Work item — Would you please transcribe the entire listing exactly?
--------------------
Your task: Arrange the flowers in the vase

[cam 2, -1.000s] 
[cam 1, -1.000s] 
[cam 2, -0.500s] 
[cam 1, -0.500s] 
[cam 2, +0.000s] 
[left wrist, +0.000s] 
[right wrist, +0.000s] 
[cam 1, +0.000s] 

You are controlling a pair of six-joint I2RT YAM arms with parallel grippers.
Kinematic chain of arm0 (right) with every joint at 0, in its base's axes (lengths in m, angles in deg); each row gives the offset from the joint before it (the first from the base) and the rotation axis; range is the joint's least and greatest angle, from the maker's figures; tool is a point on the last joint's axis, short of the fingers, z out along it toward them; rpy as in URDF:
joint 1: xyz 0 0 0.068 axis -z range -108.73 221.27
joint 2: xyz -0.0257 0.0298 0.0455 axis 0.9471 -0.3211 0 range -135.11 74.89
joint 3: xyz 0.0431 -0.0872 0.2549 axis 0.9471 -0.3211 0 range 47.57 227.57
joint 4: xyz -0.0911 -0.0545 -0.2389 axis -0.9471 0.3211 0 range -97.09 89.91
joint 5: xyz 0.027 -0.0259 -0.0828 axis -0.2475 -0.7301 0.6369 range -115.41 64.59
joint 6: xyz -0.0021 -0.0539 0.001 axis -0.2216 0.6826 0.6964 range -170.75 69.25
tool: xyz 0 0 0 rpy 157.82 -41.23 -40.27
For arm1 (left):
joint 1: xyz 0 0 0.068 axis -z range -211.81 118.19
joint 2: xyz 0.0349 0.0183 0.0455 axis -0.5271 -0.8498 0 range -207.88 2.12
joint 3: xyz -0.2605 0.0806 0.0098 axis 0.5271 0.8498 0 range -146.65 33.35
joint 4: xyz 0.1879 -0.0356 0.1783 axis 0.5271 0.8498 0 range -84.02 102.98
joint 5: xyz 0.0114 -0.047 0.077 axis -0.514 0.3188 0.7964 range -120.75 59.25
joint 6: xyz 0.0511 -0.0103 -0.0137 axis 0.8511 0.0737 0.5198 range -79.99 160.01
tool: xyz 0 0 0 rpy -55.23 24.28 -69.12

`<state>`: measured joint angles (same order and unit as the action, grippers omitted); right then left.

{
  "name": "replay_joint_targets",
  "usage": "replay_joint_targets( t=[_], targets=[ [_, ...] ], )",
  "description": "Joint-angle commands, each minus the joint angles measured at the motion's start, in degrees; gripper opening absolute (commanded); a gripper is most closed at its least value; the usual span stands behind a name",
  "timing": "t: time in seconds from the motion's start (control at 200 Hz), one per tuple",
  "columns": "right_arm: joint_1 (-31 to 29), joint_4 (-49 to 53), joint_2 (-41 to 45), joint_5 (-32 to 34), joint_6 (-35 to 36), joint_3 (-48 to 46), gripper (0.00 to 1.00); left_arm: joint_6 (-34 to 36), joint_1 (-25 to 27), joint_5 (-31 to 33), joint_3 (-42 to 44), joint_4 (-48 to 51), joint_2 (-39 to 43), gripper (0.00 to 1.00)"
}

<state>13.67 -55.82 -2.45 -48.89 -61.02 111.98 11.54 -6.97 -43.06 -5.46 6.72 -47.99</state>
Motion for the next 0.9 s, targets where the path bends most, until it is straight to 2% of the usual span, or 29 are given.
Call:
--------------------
Solved problem —
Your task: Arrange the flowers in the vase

[cam 2, -1.000s] 
[cam 1, -1.000s] 
[cam 2, -0.500s] 
[cam 1, -0.500s] 
[cam 2, +0.000s] 
[left wrist, +0.000s] 
[right wrist, +0.000s] 
[cam 1, +0.000s] 

You are controlling a pair of six-joint I2RT YAM arms with parallel grippers.
Kinematic chain of arm0 (right) with every joint at 0, in its base's axes (lengths in m, angles in deg); each row gives the offset from the joint before it (the first from the base) and the rotation axis; range is the joint's least and greatest angle, from the maker's figures; tool is a point on the last joint's axis, short of the fingers, z out along it toward them; rpy as in URDF:
joint 1: xyz 0 0 0.068 axis -z range -108.73 221.27
joint 2: xyz -0.0257 0.0298 0.0455 axis 0.9471 -0.3211 0 range -135.11 74.89
joint 3: xyz 0.0431 -0.0872 0.2549 axis 0.9471 -0.3211 0 range 47.57 227.57
joint 4: xyz -0.0911 -0.0545 -0.2389 axis -0.9471 0.3211 0 range -97.09 89.91
joint 5: xyz 0.027 -0.0259 -0.0828 axis -0.2475 -0.7301 0.6369 range -115.41 64.59
joint 6: xyz -0.0021 -0.0539 0.001 axis -0.2216 0.6826 0.6964 range -170.75 69.25
tool: xyz 0 0 0 rpy 157.82 -41.23 -40.27
For arm1 (left):
joint 1: xyz 0 0 0.068 axis -z range -211.81 118.19
joint 2: xyz 0.0349 0.0183 0.0455 axis -0.5271 -0.8498 0 range -207.88 2.12
joint 3: xyz -0.2605 0.0806 0.0098 axis 0.5271 0.8498 0 range -146.65 33.35
joint 4: xyz 0.1879 -0.0356 0.1783 axis 0.5271 0.8498 0 range -84.02 102.98
joint 5: xyz 0.0114 -0.047 0.077 axis -0.514 0.3188 0.7964 range -120.75 59.25
joint 6: xyz 0.0511 -0.0103 -0.0137 axis 0.8511 0.0737 0.5198 range -79.99 160.01
tool: xyz 0 0 0 rpy -55.23 24.28 -69.12

`<state>`: measured joint angles (same order and unit as the action, grippers omitted); right then left.

{
  "name": "replay_joint_targets",
  "usage": "replay_joint_targets( t=[_], targets=[ [_, ...] ], )",
  "description": "Joint-angle commands, each minus the joint angles measured at the motion's start, in degrees; gripper opening absolute (commanded); a gripper is most closed at its least value; the usual span stands behind a name",
  "timing": "t: time in seconds from the motion's start (control at 200 Hz), one per tuple",
  "columns": "right_arm: joint_1 (-31 to 29), joint_4 (-49 to 53), joint_2 (-41 to 45), joint_5 (-32 to 34), joint_6 (-35 to 36), joint_3 (-48 to 46), gripper (0.00 to 1.00); left_arm: joint_6 (-34 to 36), joint_1 (-25 to 27), joint_5 (-31 to 33), joint_3 (-42 to 44), joint_4 (-48 to 51), joint_2 (-39 to 43), gripper (0.00 to 1.00)"
}

<state>13.67 -55.82 -2.45 -48.89 -61.02 111.98 11.54 -6.97 -43.06 -5.46 6.72 -47.99</state>
Motion for the next 0.9 s, targets where the path bends most, until it is straight to 2% of the usual span, or 29 are given.
Call:

The submitted answer is complete.